Find the number of lines below in which the word "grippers" appears, and write that number only.

### [GIVEN INFORMATION]
──────────

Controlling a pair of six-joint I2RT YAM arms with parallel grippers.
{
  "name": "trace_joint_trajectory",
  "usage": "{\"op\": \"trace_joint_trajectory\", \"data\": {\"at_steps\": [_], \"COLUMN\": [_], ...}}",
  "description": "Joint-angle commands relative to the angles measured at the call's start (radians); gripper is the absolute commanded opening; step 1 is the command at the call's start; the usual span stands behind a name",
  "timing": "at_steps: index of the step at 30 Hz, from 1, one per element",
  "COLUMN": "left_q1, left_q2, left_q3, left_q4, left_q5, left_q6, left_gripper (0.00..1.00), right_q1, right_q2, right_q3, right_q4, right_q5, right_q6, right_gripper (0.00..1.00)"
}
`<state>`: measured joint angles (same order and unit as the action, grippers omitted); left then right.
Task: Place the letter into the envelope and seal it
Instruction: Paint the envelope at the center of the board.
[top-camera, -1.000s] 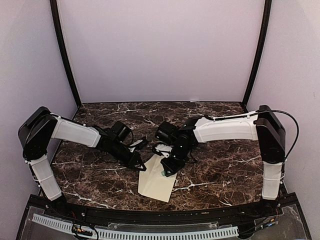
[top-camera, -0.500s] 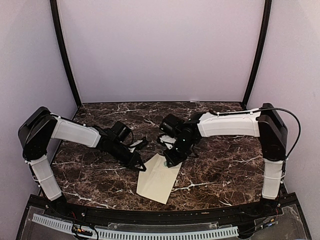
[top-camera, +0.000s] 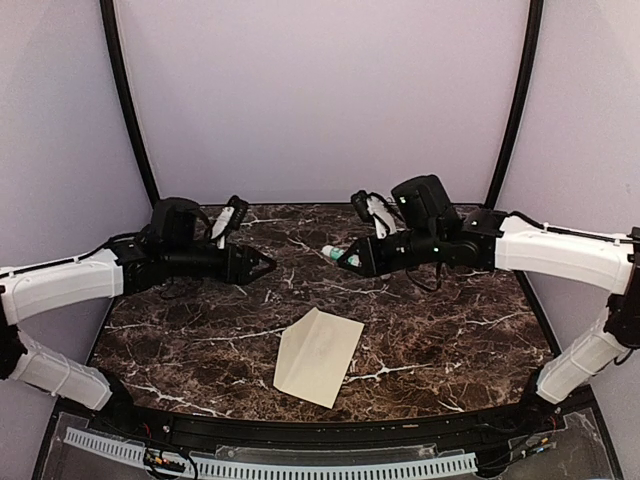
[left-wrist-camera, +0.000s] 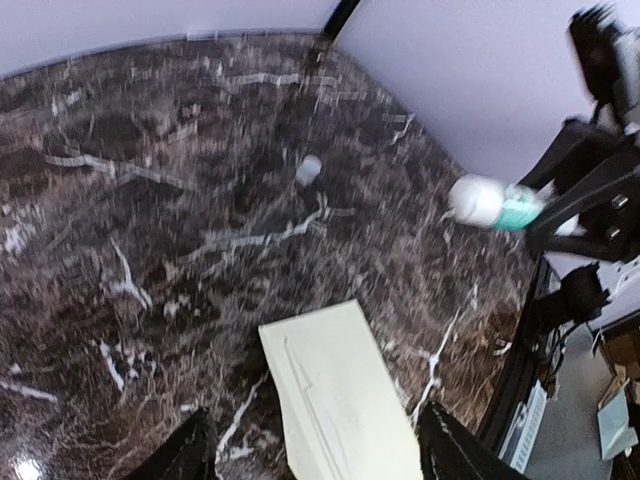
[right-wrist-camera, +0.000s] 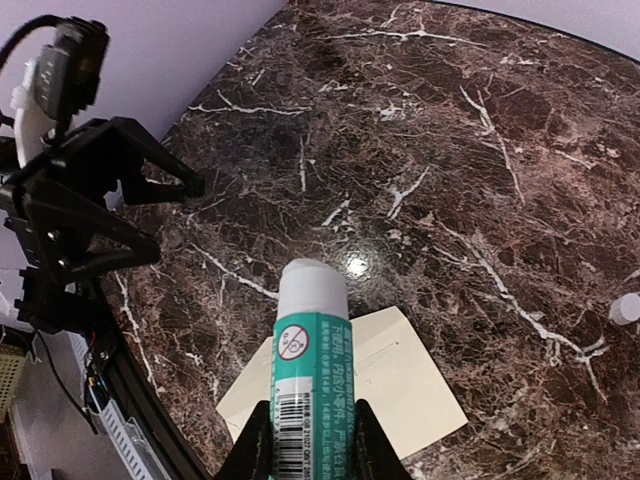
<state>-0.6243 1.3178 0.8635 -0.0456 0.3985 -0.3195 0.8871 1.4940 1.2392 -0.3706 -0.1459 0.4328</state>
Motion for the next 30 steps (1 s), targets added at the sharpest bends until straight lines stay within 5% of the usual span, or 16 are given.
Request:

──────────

### [RESPONSE]
2